SOURCE MATERIAL ->
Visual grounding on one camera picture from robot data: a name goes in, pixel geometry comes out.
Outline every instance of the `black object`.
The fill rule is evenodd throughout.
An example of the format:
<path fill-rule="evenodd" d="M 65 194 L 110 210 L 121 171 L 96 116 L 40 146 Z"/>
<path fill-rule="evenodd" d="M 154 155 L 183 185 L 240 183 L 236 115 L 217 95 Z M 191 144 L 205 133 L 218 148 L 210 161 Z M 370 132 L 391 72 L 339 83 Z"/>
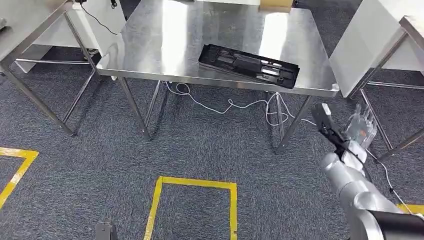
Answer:
<path fill-rule="evenodd" d="M 116 0 L 110 0 L 110 3 L 112 4 L 112 9 L 115 9 L 115 7 L 118 6 Z"/>
<path fill-rule="evenodd" d="M 203 46 L 198 61 L 201 66 L 288 89 L 295 87 L 300 70 L 292 63 L 213 44 Z"/>
<path fill-rule="evenodd" d="M 106 28 L 108 31 L 109 31 L 109 33 L 111 33 L 111 34 L 113 34 L 113 35 L 118 35 L 117 33 L 114 33 L 113 31 L 111 31 L 110 29 L 109 29 L 109 27 L 107 27 L 106 25 L 104 25 L 104 24 L 102 24 L 95 16 L 93 16 L 93 15 L 91 15 L 85 8 L 84 8 L 84 6 L 83 6 L 83 3 L 82 2 L 80 2 L 79 3 L 80 5 L 81 5 L 81 8 L 82 8 L 82 10 L 84 10 L 84 12 L 86 13 L 86 14 L 88 14 L 90 17 L 92 17 L 92 18 L 94 18 L 97 22 L 98 22 L 98 24 L 100 24 L 101 26 L 103 26 L 104 28 Z"/>
<path fill-rule="evenodd" d="M 118 233 L 112 219 L 105 217 L 95 226 L 95 240 L 118 240 Z"/>
<path fill-rule="evenodd" d="M 331 116 L 330 108 L 324 104 L 316 104 L 312 110 L 312 116 L 318 131 L 334 144 L 336 148 L 335 153 L 341 160 L 343 153 L 349 148 L 348 138 L 339 131 L 339 127 L 334 123 Z"/>
<path fill-rule="evenodd" d="M 424 239 L 424 220 L 419 216 L 368 210 L 377 221 L 385 240 Z"/>

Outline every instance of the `black plastic tray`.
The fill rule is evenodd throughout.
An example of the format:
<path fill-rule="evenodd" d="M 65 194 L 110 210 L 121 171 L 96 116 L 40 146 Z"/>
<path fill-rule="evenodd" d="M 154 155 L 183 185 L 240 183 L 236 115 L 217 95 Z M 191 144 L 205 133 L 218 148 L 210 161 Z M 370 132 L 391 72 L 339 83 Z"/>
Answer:
<path fill-rule="evenodd" d="M 203 46 L 198 61 L 204 67 L 288 89 L 295 87 L 300 70 L 296 64 L 213 44 Z"/>

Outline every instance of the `yellow floor marking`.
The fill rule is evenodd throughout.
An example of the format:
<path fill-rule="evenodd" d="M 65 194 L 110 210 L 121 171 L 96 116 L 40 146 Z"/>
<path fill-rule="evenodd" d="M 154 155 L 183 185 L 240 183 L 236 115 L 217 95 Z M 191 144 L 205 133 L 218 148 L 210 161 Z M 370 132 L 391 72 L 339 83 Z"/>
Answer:
<path fill-rule="evenodd" d="M 424 215 L 424 205 L 407 204 L 407 206 L 412 213 Z M 397 207 L 400 208 L 406 214 L 410 213 L 403 204 L 398 204 Z"/>
<path fill-rule="evenodd" d="M 3 204 L 5 204 L 6 202 L 6 199 L 8 199 L 9 195 L 12 193 L 13 189 L 19 183 L 19 181 L 24 176 L 25 172 L 30 167 L 31 163 L 33 163 L 33 160 L 37 157 L 38 154 L 38 151 L 0 147 L 0 156 L 25 159 L 22 165 L 20 165 L 19 169 L 13 175 L 12 179 L 9 181 L 9 183 L 7 183 L 6 187 L 0 193 L 0 209 L 3 207 Z"/>
<path fill-rule="evenodd" d="M 220 188 L 229 190 L 229 231 L 230 240 L 237 239 L 237 184 L 223 181 L 208 181 L 199 179 L 160 176 L 156 181 L 150 214 L 148 215 L 144 240 L 150 240 L 155 224 L 156 211 L 158 210 L 159 198 L 161 197 L 162 184 L 179 184 L 207 188 Z"/>

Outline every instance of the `black wire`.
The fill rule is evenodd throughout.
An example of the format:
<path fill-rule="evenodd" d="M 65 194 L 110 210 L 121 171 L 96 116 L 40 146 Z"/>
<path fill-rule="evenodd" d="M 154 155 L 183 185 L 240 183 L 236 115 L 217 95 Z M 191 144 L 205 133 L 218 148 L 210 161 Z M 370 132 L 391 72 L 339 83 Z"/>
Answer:
<path fill-rule="evenodd" d="M 100 25 L 102 25 L 103 27 L 105 27 L 111 34 L 113 34 L 113 35 L 118 35 L 118 34 L 116 34 L 116 33 L 114 33 L 113 31 L 111 31 L 110 29 L 109 29 L 109 27 L 107 27 L 107 26 L 105 26 L 105 25 L 103 25 L 102 23 L 100 23 L 99 22 L 99 20 L 95 17 L 95 16 L 93 16 L 93 15 L 91 15 L 84 7 L 83 7 L 83 3 L 81 2 L 80 3 L 81 4 L 81 8 L 84 10 L 84 12 L 86 13 L 86 14 L 88 14 L 88 15 L 90 15 L 92 18 L 94 18 L 97 22 L 98 22 L 98 24 L 100 24 Z"/>
<path fill-rule="evenodd" d="M 112 9 L 115 9 L 115 7 L 118 6 L 117 1 L 115 0 L 112 0 L 111 3 L 112 3 Z"/>
<path fill-rule="evenodd" d="M 358 161 L 360 162 L 360 164 L 362 164 L 362 168 L 363 168 L 363 172 L 365 173 L 365 177 L 368 179 L 368 181 L 370 183 L 373 183 L 373 180 L 371 179 L 371 175 L 368 172 L 367 167 L 365 166 L 365 163 L 358 157 L 358 155 L 356 155 L 354 152 L 352 152 L 349 148 L 346 148 L 346 151 L 348 151 L 349 153 L 351 153 L 353 156 L 355 156 L 356 159 L 358 159 Z"/>

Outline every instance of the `metal frame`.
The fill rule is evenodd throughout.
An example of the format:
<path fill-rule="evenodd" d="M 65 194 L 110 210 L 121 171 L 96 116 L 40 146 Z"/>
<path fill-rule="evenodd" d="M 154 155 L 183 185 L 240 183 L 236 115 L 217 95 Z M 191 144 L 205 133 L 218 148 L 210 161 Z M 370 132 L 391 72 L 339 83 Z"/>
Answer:
<path fill-rule="evenodd" d="M 152 115 L 152 111 L 155 106 L 156 98 L 158 97 L 158 92 L 159 92 L 159 88 L 161 86 L 162 81 L 157 81 L 156 88 L 154 89 L 150 104 L 148 106 L 147 114 L 143 120 L 143 116 L 140 113 L 140 109 L 137 106 L 136 101 L 134 100 L 133 94 L 131 93 L 131 90 L 130 90 L 130 87 L 128 86 L 128 82 L 126 78 L 122 76 L 118 76 L 117 78 L 119 80 L 119 83 L 122 86 L 123 92 L 128 100 L 131 110 L 134 113 L 134 117 L 141 128 L 141 132 L 143 134 L 144 139 L 151 140 L 151 136 L 149 135 L 147 126 L 149 125 L 149 120 Z M 299 112 L 295 116 L 293 122 L 290 124 L 290 127 L 288 128 L 286 133 L 284 133 L 283 117 L 282 117 L 283 111 L 282 111 L 282 105 L 281 105 L 279 92 L 276 92 L 275 98 L 276 98 L 277 113 L 278 113 L 278 128 L 279 128 L 278 130 L 279 130 L 279 136 L 280 136 L 280 143 L 278 145 L 278 148 L 275 150 L 275 153 L 280 154 L 284 151 L 285 146 L 289 142 L 289 138 L 293 135 L 293 132 L 295 131 L 296 127 L 301 122 L 302 118 L 305 117 L 314 97 L 310 95 L 306 97 Z"/>
<path fill-rule="evenodd" d="M 76 41 L 79 44 L 79 47 L 82 50 L 82 53 L 87 58 L 87 62 L 84 61 L 58 61 L 58 60 L 31 60 L 31 59 L 23 59 L 18 58 L 25 49 L 27 49 L 43 32 L 50 27 L 51 24 L 53 24 L 58 18 L 61 16 L 64 16 L 66 19 L 66 22 L 75 37 Z M 30 63 L 46 63 L 46 64 L 72 64 L 72 65 L 90 65 L 92 67 L 92 72 L 90 76 L 85 80 L 83 86 L 79 90 L 78 94 L 75 96 L 71 106 L 67 110 L 65 117 L 63 120 L 60 120 L 57 115 L 21 80 L 19 79 L 10 69 L 10 65 L 14 62 L 30 62 Z M 100 76 L 99 71 L 96 68 L 96 64 L 93 62 L 89 52 L 84 47 L 84 44 L 81 40 L 80 35 L 78 34 L 74 24 L 72 23 L 68 13 L 66 12 L 66 9 L 64 6 L 61 6 L 58 8 L 54 14 L 50 15 L 49 18 L 47 18 L 41 25 L 36 28 L 30 36 L 28 36 L 23 42 L 21 42 L 11 53 L 9 53 L 2 61 L 0 61 L 0 69 L 3 70 L 4 74 L 7 76 L 7 78 L 12 81 L 20 90 L 23 91 L 23 93 L 28 96 L 34 103 L 44 112 L 46 113 L 59 127 L 63 129 L 63 131 L 71 136 L 74 137 L 77 134 L 73 132 L 71 129 L 69 129 L 68 126 L 65 125 L 65 123 L 68 121 L 69 117 L 71 116 L 72 112 L 75 109 L 75 106 L 78 104 L 78 102 L 81 99 L 81 96 L 83 95 L 84 91 L 86 90 L 87 86 L 89 85 L 90 81 L 92 80 L 93 76 L 96 75 L 97 77 Z"/>
<path fill-rule="evenodd" d="M 405 21 L 405 17 L 403 17 L 400 20 L 400 23 L 402 26 L 402 22 Z M 417 90 L 424 90 L 424 86 L 417 86 L 417 85 L 407 85 L 407 84 L 397 84 L 397 83 L 386 83 L 386 82 L 376 82 L 371 81 L 371 78 L 375 75 L 376 72 L 378 72 L 386 63 L 387 61 L 393 56 L 393 54 L 398 50 L 398 48 L 402 45 L 402 43 L 410 36 L 408 32 L 404 31 L 402 35 L 399 37 L 399 39 L 394 43 L 394 45 L 390 48 L 390 50 L 387 52 L 387 54 L 380 60 L 380 62 L 377 64 L 377 66 L 367 75 L 364 77 L 364 79 L 352 90 L 352 92 L 349 94 L 349 98 L 352 99 L 353 95 L 359 91 L 361 94 L 361 97 L 366 105 L 368 105 L 369 110 L 372 112 L 375 123 L 377 125 L 378 132 L 381 134 L 381 137 L 384 141 L 385 146 L 387 147 L 387 152 L 383 154 L 381 157 L 374 157 L 378 159 L 379 161 L 385 160 L 390 156 L 393 156 L 394 154 L 399 153 L 406 147 L 408 147 L 410 144 L 415 142 L 420 137 L 424 136 L 424 128 L 413 134 L 412 136 L 408 137 L 406 140 L 402 141 L 399 145 L 396 147 L 392 146 L 392 143 L 390 142 L 389 138 L 387 137 L 387 134 L 385 130 L 383 129 L 383 126 L 377 117 L 376 112 L 374 111 L 373 106 L 371 105 L 370 100 L 368 99 L 367 94 L 365 93 L 364 87 L 366 85 L 370 86 L 383 86 L 383 87 L 392 87 L 392 88 L 403 88 L 403 89 L 417 89 Z"/>

WHAT IS BEING ASKED ->
Go through the material and select each line with the string "every" in it.

WORKED SOLUTION ->
Outline every instance of the `black object`.
Outline every instance of the `black plastic tray`.
Outline every instance of the `yellow floor marking`.
Outline every instance of the `black wire`.
Outline every instance of the `metal frame`.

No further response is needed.